→ **Given information**:
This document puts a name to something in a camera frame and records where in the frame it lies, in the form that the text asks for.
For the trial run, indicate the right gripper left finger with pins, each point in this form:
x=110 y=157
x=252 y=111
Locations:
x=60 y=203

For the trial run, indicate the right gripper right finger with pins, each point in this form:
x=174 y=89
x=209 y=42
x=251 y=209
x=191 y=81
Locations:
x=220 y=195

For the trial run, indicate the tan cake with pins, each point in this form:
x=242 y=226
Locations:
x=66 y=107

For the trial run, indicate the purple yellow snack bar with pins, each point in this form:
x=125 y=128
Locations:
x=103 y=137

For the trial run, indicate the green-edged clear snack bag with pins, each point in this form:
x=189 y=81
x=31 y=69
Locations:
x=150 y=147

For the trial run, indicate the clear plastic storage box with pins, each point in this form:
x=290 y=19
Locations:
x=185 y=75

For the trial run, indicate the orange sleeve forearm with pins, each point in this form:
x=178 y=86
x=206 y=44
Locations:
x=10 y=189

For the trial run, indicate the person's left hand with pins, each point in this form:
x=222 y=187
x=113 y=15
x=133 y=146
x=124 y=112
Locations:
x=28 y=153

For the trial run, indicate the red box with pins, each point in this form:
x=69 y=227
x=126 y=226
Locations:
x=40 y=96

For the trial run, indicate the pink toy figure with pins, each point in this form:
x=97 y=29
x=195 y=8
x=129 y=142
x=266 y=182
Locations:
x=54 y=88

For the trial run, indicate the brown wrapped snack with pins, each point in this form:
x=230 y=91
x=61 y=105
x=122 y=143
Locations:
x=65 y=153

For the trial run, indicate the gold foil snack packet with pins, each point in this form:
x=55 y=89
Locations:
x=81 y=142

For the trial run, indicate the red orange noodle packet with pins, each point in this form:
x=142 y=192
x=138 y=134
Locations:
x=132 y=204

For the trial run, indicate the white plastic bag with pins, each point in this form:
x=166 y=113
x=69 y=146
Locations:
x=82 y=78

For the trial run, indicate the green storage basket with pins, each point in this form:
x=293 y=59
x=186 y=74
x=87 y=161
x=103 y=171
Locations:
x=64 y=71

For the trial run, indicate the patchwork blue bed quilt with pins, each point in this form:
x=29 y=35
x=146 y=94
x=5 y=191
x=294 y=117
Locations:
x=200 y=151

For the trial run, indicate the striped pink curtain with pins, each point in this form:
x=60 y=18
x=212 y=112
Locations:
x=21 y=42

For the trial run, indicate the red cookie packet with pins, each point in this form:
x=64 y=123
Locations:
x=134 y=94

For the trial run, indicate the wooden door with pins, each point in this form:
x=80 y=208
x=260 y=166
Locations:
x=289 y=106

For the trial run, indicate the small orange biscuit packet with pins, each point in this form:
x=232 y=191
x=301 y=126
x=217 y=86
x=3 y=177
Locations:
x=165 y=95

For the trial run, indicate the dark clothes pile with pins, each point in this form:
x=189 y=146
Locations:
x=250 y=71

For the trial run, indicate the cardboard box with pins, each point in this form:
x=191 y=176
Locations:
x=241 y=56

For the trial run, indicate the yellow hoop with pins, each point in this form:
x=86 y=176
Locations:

→ **What to do**:
All the records above need to be transcribed exactly and in full.

→ **Expected answer**:
This document puts a name to something in a camera frame and records where in the frame it lies, in the form that the text asks for.
For the trial run, indicate the right gripper left finger with pins, each point in this form:
x=110 y=157
x=252 y=111
Locations:
x=60 y=203

For the trial run, indicate the right gripper right finger with pins, each point in this form:
x=174 y=89
x=209 y=42
x=251 y=209
x=191 y=81
Locations:
x=220 y=195

For the trial run, indicate the tan cake with pins, each point in this form:
x=242 y=226
Locations:
x=66 y=107

For the trial run, indicate the purple yellow snack bar with pins, each point in this form:
x=125 y=128
Locations:
x=103 y=137

For the trial run, indicate the green-edged clear snack bag with pins, each point in this form:
x=189 y=81
x=31 y=69
Locations:
x=150 y=147

For the trial run, indicate the clear plastic storage box with pins, each point in this form:
x=290 y=19
Locations:
x=185 y=75

For the trial run, indicate the orange sleeve forearm with pins, each point in this form:
x=178 y=86
x=206 y=44
Locations:
x=10 y=189

For the trial run, indicate the person's left hand with pins, each point in this form:
x=222 y=187
x=113 y=15
x=133 y=146
x=124 y=112
Locations:
x=28 y=153

For the trial run, indicate the red box with pins, each point in this form:
x=69 y=227
x=126 y=226
Locations:
x=40 y=96

For the trial run, indicate the pink toy figure with pins, each point in this form:
x=97 y=29
x=195 y=8
x=129 y=142
x=266 y=182
Locations:
x=54 y=88

For the trial run, indicate the brown wrapped snack with pins, each point in this form:
x=230 y=91
x=61 y=105
x=122 y=143
Locations:
x=65 y=153

For the trial run, indicate the gold foil snack packet with pins, each point in this form:
x=55 y=89
Locations:
x=81 y=142

For the trial run, indicate the red orange noodle packet with pins, each point in this form:
x=142 y=192
x=138 y=134
Locations:
x=132 y=204

For the trial run, indicate the white plastic bag with pins, each point in this form:
x=166 y=113
x=69 y=146
Locations:
x=82 y=78

For the trial run, indicate the green storage basket with pins, each point in this form:
x=293 y=59
x=186 y=74
x=87 y=161
x=103 y=171
Locations:
x=64 y=71

For the trial run, indicate the patchwork blue bed quilt with pins, each point in this form:
x=29 y=35
x=146 y=94
x=5 y=191
x=294 y=117
Locations:
x=200 y=151

For the trial run, indicate the striped pink curtain with pins, each point in this form:
x=60 y=18
x=212 y=112
Locations:
x=21 y=42

For the trial run, indicate the red cookie packet with pins, each point in this form:
x=64 y=123
Locations:
x=134 y=94

For the trial run, indicate the wooden door with pins, each point in this form:
x=80 y=208
x=260 y=166
Locations:
x=289 y=106

For the trial run, indicate the small orange biscuit packet with pins, each point in this form:
x=232 y=191
x=301 y=126
x=217 y=86
x=3 y=177
Locations:
x=165 y=95

For the trial run, indicate the dark clothes pile with pins, each point in this form:
x=189 y=146
Locations:
x=250 y=71

For the trial run, indicate the cardboard box with pins, each point in this form:
x=191 y=176
Locations:
x=241 y=56

For the trial run, indicate the yellow hoop with pins, each point in this form:
x=86 y=176
Locations:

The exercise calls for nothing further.